Isabella Sordi, nata a Udine, residente a Mestre, è stata per vent’anni docente
di Letteratura Inglese nelle scuole superiori. Si è dedicata alla poesia fin
dall’età di otto anni: «Ho ancora il ritaglio della rivista “Amica” su cui
pubblicarono alcuni frammenti di mie poesie con giudizio positivo. Ero
quindicenne e tra i giurati c’era Dino Buzzati».

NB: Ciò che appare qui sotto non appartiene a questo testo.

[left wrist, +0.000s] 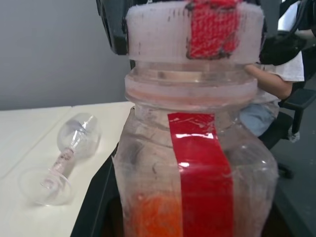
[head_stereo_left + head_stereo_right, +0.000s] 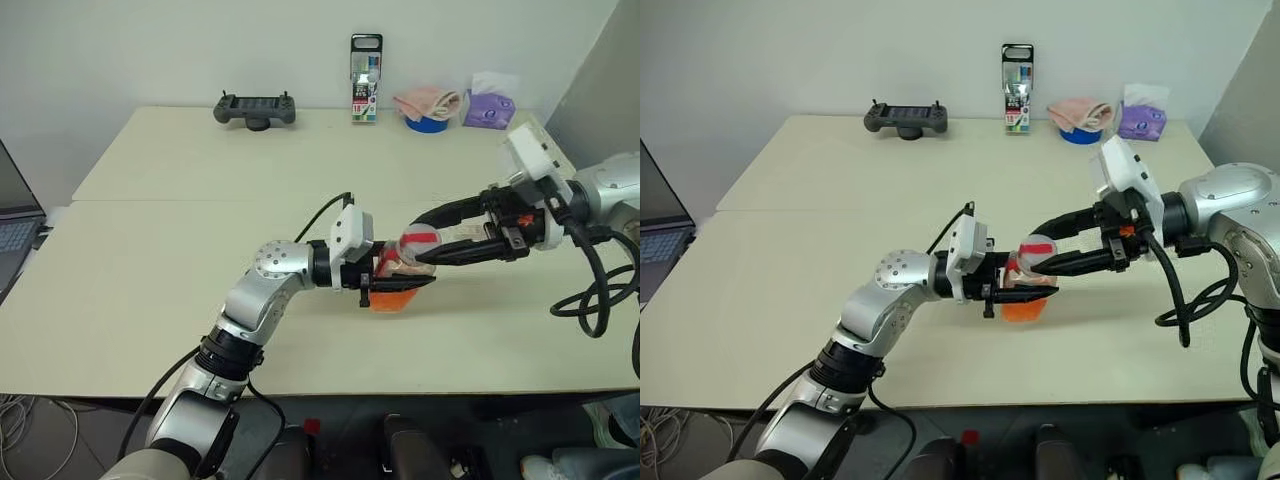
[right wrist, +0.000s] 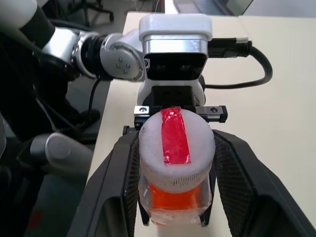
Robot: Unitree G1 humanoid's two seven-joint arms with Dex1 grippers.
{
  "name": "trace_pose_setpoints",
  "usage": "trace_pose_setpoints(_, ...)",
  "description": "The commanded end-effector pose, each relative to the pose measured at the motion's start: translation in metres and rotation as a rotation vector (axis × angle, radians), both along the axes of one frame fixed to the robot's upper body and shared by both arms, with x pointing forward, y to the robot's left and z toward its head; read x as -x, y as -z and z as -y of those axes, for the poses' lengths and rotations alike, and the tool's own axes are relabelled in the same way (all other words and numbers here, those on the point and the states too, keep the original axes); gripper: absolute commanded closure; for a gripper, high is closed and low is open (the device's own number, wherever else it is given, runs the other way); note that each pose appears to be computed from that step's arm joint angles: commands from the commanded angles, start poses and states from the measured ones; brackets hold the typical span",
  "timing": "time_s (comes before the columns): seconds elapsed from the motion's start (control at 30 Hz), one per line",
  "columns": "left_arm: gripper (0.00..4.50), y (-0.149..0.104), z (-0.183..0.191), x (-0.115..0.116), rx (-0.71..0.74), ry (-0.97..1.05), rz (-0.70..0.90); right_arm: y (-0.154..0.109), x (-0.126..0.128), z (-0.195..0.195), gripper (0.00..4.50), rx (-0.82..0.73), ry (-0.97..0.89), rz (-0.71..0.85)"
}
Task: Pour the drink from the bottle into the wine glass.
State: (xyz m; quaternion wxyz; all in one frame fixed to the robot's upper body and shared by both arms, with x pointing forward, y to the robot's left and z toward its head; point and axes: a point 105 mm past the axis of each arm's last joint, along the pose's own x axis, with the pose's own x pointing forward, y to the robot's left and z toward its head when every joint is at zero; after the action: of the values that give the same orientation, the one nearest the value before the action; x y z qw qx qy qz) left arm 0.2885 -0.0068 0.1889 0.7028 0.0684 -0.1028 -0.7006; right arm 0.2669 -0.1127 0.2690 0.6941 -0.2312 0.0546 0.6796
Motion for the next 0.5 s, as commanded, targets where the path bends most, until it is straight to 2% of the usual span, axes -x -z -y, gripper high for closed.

Ha pubblicato le sillogi poetiche Un Dio felice (Vitale,
2002), Sopra i cieli di Berlino (Arezzo, 2013) e In un vorticoso
tango (2022), questi ultimi editi da Helicon. «Mi piace sperimentare la
scrittura in altre lingue: ho scritto poesie in inglese, spagnolo, friulano e
nei dialetti veneto e romanesco».
Collabora attivamente con vari gruppi culturali di Mestre e di
Venezia attraverso letture, incontri e conferenze. Con l’associazione La Torre
di Mestre, dal 2018 in poi, ha contribuito ai reading poetici “Attorno a una panchina rossa”, contro la violenza
sulle donne.
È membro della Writers Capital Foundation e della International
Academy of Ethics. Ha organizzato il Premio Letterario Intercontinentale “Le
Nove Muse” a Mestre, nel 2022, del quale è stata Presidente di Giuria.
Ha conseguito
numerosi primi posti in concorsi nazionali e internazionali tra cui “Dino
Boscarato” (2008), “Città di Acqui Terme” (2009), “San Marco” (2010) e
“Certamen Apollinare Poeticum” (2023), nonché vari premi speciali tra cui “Scrittore
dell’anno” alla Rassegna Letteraria Olympus e “Writer of the Year 2023” alla
Writers Capital Foundation.
La poesia Le
rose novembrine ha ottenuto il Premio Speciale “I Percorsi delle Muse” nel
2023 a Roma al concorso “I colori delle parole”.